Description of the task - Only the lines from the one containing "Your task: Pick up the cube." through the one containing "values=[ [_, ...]" should be printed, exactly as they appear below, with both ends included.

Given records -
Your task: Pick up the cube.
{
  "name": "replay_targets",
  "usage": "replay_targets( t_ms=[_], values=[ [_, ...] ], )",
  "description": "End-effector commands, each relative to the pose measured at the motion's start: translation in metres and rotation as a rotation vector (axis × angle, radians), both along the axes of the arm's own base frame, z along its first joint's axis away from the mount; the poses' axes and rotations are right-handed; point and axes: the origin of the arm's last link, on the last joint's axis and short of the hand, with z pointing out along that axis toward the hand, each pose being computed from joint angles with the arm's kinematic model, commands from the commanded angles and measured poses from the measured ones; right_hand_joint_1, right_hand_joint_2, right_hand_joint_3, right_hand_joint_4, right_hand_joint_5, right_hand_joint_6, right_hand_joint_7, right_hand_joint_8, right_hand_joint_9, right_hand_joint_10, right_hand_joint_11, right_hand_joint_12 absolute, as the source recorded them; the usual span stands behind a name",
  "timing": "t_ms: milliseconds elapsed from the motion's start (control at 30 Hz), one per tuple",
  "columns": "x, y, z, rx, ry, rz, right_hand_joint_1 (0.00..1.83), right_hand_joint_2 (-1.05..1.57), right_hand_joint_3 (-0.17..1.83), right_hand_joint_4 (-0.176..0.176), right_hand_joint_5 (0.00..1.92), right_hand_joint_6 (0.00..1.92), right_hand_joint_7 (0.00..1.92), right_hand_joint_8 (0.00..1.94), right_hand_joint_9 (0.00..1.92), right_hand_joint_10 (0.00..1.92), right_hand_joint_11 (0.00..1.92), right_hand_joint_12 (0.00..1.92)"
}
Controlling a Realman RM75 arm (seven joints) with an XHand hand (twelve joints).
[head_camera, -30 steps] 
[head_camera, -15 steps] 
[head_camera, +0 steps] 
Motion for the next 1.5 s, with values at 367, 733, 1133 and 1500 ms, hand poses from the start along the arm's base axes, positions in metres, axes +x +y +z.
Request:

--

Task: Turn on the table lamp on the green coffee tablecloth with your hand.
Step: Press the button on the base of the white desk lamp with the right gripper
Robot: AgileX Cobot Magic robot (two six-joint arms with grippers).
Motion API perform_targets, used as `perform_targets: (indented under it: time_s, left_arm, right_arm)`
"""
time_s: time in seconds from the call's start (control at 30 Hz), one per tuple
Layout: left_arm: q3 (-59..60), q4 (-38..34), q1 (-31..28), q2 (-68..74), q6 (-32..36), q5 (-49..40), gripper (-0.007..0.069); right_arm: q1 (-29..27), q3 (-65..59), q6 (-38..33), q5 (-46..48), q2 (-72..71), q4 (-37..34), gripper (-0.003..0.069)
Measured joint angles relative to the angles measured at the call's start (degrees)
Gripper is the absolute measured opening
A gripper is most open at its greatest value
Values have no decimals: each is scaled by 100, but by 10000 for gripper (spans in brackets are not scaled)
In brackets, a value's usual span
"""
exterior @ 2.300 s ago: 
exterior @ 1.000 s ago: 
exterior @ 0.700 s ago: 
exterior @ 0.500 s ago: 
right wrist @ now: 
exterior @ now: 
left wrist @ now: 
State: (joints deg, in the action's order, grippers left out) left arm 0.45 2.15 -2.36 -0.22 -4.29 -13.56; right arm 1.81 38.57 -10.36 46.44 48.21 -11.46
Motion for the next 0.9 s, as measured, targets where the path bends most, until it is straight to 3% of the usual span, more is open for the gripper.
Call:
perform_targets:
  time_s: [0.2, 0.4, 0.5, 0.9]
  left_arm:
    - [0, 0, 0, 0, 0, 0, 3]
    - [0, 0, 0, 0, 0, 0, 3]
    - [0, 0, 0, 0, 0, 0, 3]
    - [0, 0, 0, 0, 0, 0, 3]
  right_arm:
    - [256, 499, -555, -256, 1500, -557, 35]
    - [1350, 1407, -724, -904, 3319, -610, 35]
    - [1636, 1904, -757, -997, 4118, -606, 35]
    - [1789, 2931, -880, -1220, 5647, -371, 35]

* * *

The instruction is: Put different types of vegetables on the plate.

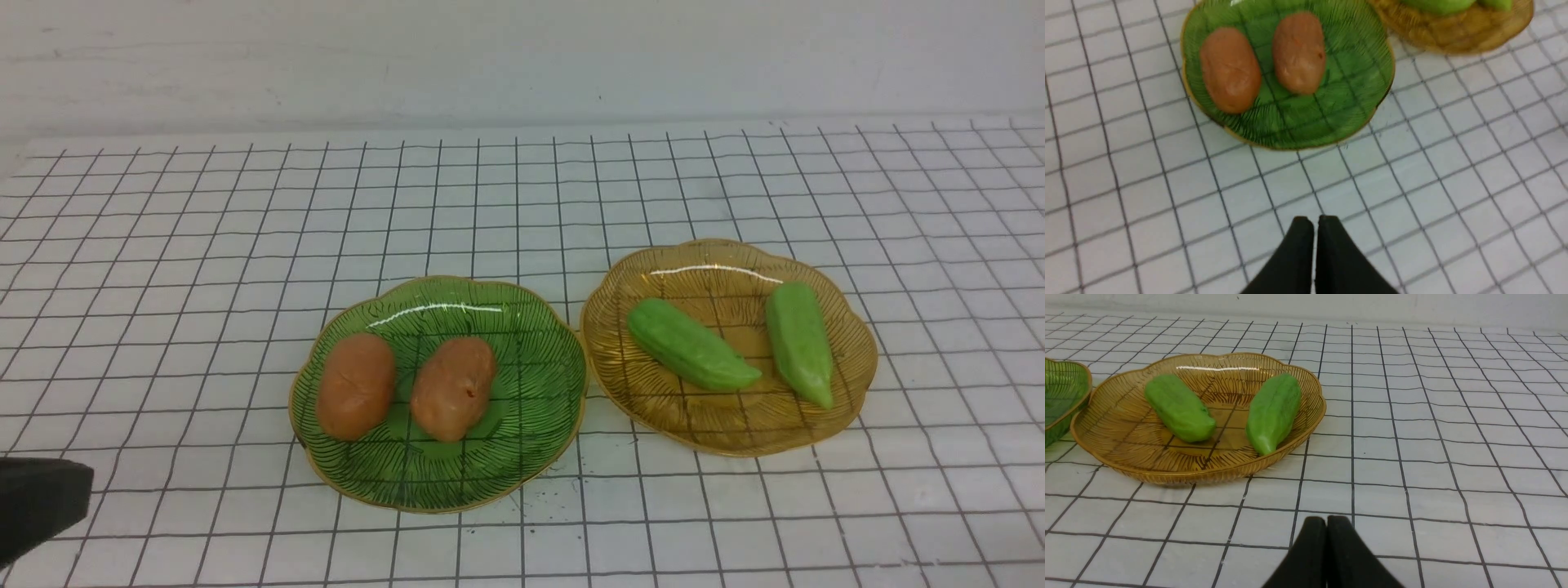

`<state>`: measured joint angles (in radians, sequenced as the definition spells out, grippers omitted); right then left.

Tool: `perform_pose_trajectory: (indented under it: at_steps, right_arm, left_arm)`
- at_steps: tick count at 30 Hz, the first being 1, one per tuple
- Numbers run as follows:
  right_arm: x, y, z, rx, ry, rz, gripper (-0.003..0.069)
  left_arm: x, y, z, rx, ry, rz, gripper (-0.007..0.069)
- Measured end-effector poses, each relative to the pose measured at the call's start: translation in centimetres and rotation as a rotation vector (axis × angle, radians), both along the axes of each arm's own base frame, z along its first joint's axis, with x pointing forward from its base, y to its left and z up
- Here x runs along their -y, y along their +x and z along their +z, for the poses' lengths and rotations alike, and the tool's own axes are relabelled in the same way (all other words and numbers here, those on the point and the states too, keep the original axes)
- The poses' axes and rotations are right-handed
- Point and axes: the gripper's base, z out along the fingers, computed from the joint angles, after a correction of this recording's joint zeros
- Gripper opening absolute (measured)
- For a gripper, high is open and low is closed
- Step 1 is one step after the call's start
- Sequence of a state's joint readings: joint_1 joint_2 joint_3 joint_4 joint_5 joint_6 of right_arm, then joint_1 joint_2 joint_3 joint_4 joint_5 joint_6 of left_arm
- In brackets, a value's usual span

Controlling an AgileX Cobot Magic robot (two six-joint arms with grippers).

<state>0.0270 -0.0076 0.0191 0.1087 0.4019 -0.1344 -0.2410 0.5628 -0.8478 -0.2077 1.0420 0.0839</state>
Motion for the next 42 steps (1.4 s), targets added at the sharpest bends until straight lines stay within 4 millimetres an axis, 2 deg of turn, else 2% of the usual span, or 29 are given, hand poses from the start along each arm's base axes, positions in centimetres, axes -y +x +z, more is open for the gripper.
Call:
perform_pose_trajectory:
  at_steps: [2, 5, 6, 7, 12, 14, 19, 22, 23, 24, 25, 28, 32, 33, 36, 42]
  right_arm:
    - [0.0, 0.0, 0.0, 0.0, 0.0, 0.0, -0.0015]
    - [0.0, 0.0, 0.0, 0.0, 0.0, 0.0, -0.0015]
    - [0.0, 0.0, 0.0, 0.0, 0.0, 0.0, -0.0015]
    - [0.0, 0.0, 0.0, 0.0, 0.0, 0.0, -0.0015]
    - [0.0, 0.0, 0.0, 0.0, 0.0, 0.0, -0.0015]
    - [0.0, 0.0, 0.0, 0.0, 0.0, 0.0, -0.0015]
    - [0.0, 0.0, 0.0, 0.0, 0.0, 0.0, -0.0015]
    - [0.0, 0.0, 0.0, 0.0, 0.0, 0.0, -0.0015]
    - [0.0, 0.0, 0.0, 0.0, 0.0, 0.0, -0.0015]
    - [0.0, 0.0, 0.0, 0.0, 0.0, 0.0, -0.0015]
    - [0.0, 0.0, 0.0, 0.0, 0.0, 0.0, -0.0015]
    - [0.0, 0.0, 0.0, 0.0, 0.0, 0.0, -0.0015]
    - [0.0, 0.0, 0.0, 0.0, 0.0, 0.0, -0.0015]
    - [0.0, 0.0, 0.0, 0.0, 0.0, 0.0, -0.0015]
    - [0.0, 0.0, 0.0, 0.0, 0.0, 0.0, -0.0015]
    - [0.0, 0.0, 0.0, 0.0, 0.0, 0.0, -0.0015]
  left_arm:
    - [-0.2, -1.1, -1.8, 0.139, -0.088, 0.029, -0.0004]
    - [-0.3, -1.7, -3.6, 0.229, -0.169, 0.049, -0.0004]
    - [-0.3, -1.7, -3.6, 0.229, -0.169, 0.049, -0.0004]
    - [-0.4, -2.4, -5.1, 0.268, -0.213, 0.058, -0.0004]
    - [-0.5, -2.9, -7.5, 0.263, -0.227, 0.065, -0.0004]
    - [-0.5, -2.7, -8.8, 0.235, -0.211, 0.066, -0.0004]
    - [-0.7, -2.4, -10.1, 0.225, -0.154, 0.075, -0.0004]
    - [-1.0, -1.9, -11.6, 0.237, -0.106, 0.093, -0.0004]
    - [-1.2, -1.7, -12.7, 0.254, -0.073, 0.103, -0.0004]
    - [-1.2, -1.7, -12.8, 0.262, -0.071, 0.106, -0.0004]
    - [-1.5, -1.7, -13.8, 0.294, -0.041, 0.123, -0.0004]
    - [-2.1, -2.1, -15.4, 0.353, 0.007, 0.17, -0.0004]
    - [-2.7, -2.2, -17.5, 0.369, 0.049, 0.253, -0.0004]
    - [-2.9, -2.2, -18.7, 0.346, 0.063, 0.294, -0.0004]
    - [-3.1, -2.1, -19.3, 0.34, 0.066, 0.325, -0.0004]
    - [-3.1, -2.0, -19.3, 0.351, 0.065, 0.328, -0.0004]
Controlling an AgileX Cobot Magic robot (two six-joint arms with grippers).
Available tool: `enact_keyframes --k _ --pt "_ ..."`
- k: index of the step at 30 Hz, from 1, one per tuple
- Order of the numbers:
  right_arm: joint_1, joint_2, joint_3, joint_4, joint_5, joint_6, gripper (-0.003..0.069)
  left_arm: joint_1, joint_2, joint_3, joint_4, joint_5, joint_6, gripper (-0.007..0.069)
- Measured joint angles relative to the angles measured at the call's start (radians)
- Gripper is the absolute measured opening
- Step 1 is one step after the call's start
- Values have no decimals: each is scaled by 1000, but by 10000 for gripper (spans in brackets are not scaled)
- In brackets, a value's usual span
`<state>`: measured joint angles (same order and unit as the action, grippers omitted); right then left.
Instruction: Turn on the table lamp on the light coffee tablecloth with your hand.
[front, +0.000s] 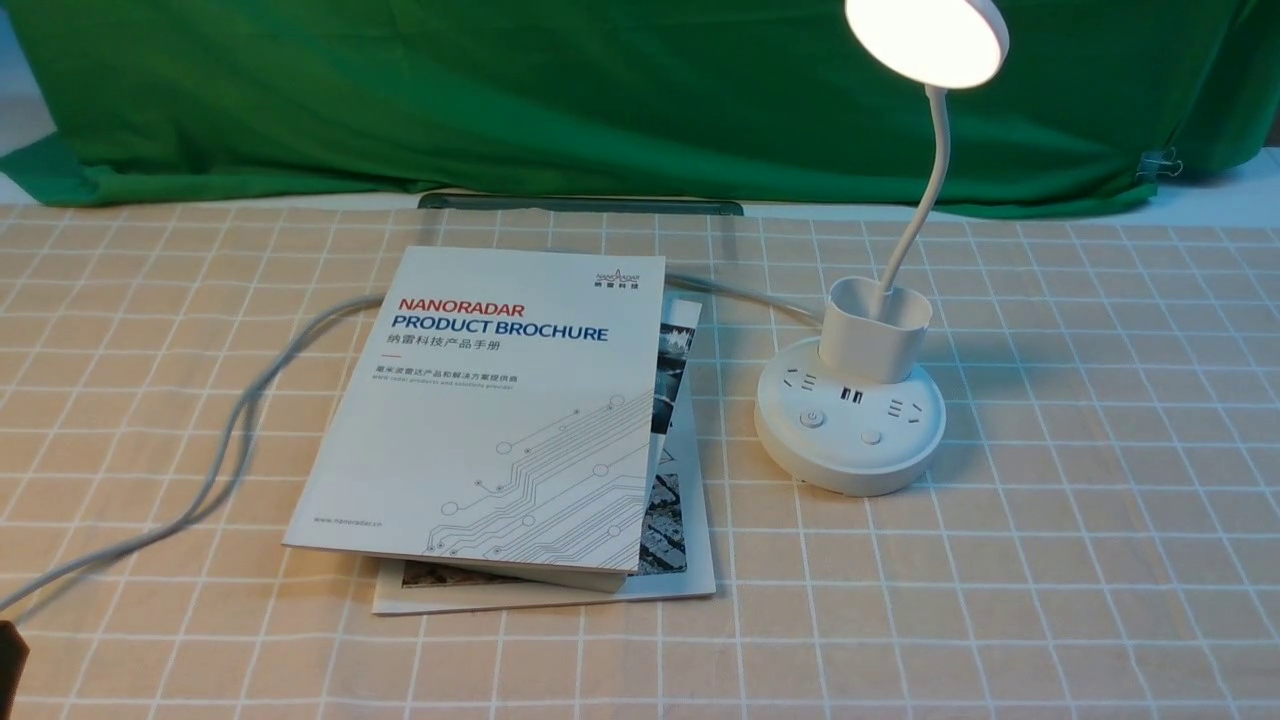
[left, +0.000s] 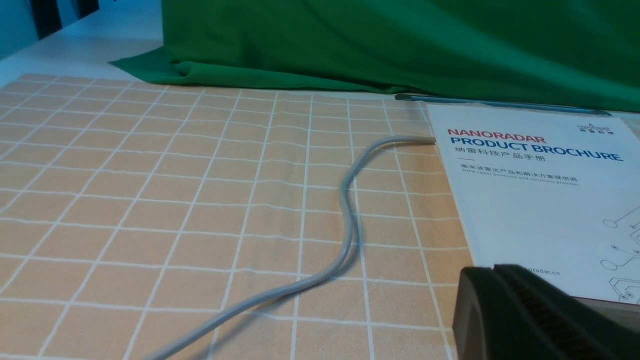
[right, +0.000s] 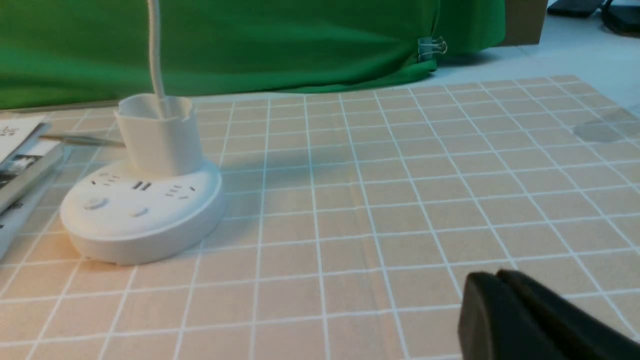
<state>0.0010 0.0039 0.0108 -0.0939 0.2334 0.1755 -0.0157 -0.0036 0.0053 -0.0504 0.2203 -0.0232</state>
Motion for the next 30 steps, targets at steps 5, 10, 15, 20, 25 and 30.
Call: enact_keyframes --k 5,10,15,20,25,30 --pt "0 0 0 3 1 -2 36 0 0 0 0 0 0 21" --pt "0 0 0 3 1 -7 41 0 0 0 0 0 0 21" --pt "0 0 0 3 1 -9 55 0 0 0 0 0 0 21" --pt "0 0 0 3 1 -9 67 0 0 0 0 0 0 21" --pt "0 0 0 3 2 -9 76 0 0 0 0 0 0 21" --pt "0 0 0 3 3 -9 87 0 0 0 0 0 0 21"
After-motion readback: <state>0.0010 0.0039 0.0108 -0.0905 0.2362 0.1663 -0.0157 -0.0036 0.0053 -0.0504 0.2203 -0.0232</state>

Exercise answer -
Your task: Pick up the cube.
{
  "name": "replay_targets",
  "usage": "replay_targets( t_ms=[_], values=[ [_, ...] ], )",

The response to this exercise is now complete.